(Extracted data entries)

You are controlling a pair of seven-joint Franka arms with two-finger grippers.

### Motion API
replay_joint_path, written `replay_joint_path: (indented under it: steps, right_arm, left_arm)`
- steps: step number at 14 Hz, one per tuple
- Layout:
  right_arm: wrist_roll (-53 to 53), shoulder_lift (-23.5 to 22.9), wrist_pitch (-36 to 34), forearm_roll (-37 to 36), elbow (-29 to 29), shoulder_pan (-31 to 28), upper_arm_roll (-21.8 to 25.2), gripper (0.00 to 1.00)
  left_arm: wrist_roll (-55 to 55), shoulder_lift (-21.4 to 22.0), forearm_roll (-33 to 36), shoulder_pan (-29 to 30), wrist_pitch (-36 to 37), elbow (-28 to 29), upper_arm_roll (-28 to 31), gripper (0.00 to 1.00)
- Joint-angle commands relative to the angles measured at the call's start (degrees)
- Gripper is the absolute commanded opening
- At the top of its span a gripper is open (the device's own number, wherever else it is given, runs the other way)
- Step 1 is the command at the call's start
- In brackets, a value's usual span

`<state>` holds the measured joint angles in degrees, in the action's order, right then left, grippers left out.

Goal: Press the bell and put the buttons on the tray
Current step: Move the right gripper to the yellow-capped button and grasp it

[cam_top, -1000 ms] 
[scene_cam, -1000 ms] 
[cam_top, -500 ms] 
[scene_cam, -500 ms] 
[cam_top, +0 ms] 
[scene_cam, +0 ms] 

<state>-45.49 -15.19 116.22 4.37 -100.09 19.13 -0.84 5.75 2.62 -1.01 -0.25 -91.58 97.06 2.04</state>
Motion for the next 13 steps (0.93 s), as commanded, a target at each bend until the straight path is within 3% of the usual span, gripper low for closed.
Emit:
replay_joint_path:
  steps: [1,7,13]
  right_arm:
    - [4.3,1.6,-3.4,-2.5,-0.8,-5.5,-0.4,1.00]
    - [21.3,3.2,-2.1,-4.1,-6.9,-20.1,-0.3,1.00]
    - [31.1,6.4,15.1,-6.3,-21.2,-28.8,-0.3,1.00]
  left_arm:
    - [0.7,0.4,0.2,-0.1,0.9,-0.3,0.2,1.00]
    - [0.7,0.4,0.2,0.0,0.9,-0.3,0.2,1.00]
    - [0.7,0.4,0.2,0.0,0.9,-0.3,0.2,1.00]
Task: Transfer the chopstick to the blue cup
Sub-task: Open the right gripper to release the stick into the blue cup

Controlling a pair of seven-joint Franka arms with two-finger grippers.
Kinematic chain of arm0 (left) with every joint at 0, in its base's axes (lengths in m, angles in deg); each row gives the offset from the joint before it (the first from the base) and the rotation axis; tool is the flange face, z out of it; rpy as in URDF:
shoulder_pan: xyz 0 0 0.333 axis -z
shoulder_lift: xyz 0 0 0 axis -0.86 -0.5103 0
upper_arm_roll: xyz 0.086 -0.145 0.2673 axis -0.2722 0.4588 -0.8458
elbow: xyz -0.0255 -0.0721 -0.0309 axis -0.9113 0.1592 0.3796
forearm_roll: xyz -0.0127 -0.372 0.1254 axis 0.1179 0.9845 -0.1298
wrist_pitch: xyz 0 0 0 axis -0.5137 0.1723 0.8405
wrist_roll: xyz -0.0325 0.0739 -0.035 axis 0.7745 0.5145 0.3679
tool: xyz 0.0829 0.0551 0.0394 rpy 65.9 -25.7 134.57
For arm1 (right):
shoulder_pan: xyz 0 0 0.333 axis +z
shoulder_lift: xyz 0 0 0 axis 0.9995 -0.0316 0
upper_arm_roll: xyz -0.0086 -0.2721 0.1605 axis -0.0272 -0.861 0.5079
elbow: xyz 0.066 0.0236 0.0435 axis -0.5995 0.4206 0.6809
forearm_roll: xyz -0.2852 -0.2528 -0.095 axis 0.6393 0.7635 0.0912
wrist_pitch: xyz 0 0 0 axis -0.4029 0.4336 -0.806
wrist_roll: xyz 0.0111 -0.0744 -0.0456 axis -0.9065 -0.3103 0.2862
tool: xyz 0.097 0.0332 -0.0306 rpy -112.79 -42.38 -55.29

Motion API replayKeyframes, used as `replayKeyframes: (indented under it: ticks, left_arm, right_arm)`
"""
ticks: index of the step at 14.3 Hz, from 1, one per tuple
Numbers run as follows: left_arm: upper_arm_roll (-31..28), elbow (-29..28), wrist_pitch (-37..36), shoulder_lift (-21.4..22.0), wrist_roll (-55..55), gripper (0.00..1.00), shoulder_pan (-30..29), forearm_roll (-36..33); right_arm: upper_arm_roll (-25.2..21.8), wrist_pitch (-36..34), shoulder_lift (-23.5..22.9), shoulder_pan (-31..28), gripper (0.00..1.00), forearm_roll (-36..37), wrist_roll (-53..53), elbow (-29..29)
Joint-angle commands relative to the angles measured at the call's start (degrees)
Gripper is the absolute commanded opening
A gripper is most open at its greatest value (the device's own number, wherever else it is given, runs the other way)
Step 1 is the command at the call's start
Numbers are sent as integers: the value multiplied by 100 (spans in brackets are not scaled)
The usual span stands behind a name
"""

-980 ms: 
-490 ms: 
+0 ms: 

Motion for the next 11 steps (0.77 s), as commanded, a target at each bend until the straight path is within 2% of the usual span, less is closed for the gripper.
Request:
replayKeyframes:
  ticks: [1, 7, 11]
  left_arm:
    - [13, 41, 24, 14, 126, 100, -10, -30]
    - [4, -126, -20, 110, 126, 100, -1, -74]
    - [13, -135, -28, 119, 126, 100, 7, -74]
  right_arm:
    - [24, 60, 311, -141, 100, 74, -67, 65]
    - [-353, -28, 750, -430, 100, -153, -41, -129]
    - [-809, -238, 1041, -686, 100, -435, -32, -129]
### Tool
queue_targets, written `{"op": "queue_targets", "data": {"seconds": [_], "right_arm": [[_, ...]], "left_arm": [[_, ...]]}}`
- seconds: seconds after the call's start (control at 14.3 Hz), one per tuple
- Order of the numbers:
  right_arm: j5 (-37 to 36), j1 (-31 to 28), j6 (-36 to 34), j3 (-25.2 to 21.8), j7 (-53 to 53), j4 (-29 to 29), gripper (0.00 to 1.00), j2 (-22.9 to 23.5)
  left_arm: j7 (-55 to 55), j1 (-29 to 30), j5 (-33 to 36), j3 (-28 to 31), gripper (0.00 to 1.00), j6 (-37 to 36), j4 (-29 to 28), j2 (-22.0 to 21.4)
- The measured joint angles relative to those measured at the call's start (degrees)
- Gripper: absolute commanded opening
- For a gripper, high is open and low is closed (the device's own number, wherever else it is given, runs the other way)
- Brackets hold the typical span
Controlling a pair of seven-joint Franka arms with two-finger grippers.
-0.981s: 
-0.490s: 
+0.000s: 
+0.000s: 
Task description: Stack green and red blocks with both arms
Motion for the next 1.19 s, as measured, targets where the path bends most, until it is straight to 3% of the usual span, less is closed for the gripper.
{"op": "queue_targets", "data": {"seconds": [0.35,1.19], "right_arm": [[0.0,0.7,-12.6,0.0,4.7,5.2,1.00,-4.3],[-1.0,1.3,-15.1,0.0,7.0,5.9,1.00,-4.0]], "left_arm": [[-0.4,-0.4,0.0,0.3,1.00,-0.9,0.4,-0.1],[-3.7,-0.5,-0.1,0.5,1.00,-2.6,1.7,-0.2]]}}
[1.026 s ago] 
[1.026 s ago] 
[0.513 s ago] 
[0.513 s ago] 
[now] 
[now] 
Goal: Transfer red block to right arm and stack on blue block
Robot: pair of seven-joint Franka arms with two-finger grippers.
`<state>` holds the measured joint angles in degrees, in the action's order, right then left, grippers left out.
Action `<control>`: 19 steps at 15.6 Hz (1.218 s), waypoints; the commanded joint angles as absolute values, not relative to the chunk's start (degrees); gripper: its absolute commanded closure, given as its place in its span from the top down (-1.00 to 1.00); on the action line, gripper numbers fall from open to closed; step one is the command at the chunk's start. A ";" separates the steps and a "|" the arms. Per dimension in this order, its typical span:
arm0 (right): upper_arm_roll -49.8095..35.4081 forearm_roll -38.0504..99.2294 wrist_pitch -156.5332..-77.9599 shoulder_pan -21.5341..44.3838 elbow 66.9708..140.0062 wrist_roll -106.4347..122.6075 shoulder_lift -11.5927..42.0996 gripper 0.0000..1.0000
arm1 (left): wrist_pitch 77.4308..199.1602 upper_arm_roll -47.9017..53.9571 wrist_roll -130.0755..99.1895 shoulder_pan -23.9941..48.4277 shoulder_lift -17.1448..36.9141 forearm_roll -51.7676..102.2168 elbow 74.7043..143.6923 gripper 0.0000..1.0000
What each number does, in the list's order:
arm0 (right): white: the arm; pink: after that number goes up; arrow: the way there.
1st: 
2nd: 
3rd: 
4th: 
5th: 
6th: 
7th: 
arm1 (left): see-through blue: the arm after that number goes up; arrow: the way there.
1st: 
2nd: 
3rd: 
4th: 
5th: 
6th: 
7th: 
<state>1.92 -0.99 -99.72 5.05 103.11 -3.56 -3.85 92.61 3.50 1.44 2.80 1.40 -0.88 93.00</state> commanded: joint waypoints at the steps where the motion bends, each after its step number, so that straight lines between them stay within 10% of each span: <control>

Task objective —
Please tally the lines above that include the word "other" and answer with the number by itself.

Your response —
3